Un fenomenale Robert De Niro interpreta Travis Birkle, un tassista solitario di New York che lavora principalmente di notte per combattere i suoi problemi d’insonnia. Avvolta interamente in un clima jazz e noir, e nel pieno stile degli anni 70, la vita di Travis procede giorno dopo giorno nell’anonimato più totale: non ha molte interazioni con i suoi colleghi, neanche amici e non sa neanche bene come poter comunicare con le persone in generale. Siamo in periodo di campagne elettorali, e Travis si innamora spontaneamente di una ragazza che lavora per uno dei candidati. Betsy (Cybill Sheperd) è una delle donne del cinema più belle che abbia mai visto, soprattutto nel ruolo che ha nel film. Donna raffinata e di carattere, crea una contrapposizione assurda con il personaggio di Travis, schivo ma diretto e sincero, che all’inizio sembra funzionare ma finirà malamente. Dopo la delusione d’amore, la solitudine di Travis si fa sempre più acuta e inizia a prendere una piega violenta e deprimente. Il film mostra anche molte situazioni controverse di quel periodo storico e non solo: il marcio delle grandi metropoli, il razzismo verso i neri (impersonato benissimo dallo stesso Martin Scorsese, che si farà trasportare da Travis a spiare la moglie che gli mette le corna con un uomo di colore) e di quanto possano essere ipocriti gli uomini della classe dirigente con i semplici cittadini.

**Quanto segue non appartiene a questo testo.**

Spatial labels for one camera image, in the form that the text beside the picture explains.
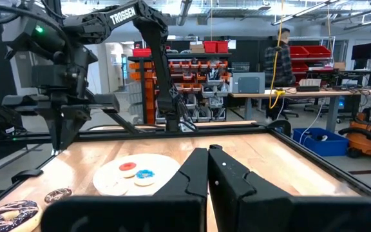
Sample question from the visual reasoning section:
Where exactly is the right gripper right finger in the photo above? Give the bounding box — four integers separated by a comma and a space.
207, 144, 371, 232

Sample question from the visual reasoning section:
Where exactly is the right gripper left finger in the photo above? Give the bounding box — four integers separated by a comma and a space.
41, 147, 209, 232

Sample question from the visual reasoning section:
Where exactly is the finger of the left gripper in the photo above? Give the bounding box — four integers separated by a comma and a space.
63, 109, 91, 148
36, 109, 66, 152

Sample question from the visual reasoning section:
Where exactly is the small blue iced donut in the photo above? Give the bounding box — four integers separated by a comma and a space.
133, 169, 157, 187

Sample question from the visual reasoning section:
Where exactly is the small red iced donut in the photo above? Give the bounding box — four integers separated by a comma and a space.
119, 162, 138, 178

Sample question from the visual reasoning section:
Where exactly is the small chocolate sprinkle donut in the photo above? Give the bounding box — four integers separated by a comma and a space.
43, 188, 73, 205

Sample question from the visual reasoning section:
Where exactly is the small white sprinkle donut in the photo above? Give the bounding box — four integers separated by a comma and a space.
103, 179, 130, 197

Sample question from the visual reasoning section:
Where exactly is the large chocolate sprinkle donut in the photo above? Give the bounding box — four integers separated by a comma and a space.
0, 199, 44, 232

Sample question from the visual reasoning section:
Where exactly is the white round plate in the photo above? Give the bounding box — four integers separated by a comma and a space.
92, 153, 182, 197

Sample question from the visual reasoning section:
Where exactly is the shelf with orange bins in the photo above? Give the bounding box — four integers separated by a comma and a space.
128, 53, 232, 125

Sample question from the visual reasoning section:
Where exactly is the brown cardboard box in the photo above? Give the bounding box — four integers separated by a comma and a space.
189, 43, 205, 54

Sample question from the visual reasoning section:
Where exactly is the blue plastic bin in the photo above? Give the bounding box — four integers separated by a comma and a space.
292, 127, 349, 157

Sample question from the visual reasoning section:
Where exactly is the grey computer case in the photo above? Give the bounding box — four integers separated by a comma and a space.
232, 72, 266, 94

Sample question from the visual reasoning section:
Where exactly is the wooden workbench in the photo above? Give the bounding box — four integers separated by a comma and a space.
229, 87, 371, 133

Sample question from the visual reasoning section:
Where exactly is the person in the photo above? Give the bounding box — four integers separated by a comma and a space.
262, 28, 298, 122

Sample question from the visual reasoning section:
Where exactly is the orange shop vacuum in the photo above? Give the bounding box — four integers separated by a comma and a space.
338, 103, 371, 164

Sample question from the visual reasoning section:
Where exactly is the black monitor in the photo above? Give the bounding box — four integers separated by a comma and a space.
351, 43, 371, 61

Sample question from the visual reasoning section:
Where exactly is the yellow hanging cable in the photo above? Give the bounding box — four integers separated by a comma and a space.
268, 0, 286, 110

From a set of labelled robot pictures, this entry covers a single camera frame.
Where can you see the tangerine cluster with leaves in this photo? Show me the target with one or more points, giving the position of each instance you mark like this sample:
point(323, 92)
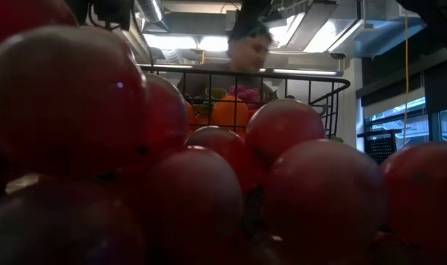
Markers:
point(228, 114)

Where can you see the pink-purple grape bunch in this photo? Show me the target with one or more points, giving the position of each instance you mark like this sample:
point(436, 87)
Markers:
point(245, 95)

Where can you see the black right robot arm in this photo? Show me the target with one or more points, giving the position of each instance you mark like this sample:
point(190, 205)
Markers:
point(444, 22)

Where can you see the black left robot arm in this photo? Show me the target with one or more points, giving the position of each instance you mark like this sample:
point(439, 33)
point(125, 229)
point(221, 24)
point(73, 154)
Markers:
point(112, 11)

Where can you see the person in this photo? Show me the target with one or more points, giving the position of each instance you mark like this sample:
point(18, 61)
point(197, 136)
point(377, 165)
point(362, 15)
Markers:
point(249, 51)

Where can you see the bright ceiling light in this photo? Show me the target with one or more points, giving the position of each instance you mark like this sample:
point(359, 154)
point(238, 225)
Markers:
point(171, 42)

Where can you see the grey ceiling box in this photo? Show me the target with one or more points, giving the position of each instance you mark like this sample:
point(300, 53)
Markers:
point(232, 20)

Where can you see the grey slanted ceiling panel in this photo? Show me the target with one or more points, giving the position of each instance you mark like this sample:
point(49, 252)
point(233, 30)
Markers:
point(304, 29)

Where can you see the black perforated crate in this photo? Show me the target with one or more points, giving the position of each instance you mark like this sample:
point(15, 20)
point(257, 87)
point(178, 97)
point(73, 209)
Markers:
point(381, 147)

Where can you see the dark red grape bunch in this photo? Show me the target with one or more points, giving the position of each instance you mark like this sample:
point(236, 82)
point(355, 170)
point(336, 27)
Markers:
point(61, 103)

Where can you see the white ceiling air unit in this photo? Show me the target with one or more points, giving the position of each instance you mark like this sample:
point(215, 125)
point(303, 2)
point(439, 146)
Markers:
point(374, 33)

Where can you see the glass window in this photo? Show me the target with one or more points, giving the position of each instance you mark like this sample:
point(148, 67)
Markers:
point(414, 127)

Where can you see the black window blind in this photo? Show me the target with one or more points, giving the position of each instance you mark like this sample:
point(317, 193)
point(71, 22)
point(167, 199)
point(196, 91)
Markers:
point(442, 92)

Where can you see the silver round ceiling duct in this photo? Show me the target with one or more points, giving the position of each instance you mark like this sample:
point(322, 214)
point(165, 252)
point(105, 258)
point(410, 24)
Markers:
point(151, 9)

Ma questo film è reso particolare dalla sua essenza di forma: è come leggere Il giovane Holden, è una storia che attraverso le riflessioni su piccole cose porta a scoprire verità più grandi. A  Robert De Niro (a mio parere) si dovrebbe render merito di essere riuscito a interpretare una delle scene più realisticamente perfette della storia del cinema: il soliloquio armato allo specchio. Non smetterò mai di impersonarlo ogni tanto allo specchio.

Ad ogni modo, la piega violenta si fa sempre più folle, spinta da un grandissimo desiderio di giustizia. Si fa la cresta da Mohicano e prima tenta di ammazzare un politico, vanamente, e poi decide di salvare la vita a una giovane prostituta che una sera era capitata nel suo taxi, una giovanissima Jody Foster. Fa’ una strage e compie finalmente il gesto eroico che probabilmente aspettava da tutta una vita.

L’unicità di questo film è data dalle controversie e dalle contrapposizioni continue, ma non solo: è il film anche delle vecchie facce, poiché puoi vedere un giovane Harvey Keitel che interpreta alla grande il pappone del Bronx; oppure Peter Boyle, il frankestein di Frankestein Junior, fare il collega di Travis e dispensare perle da “siamo tutti fregati a questo mondo, in un modo o nell’altro..” in un caffè di periferia americano. La bellezza di questo film è proprio racchiusa nelle piccole cose che lo costituiscono.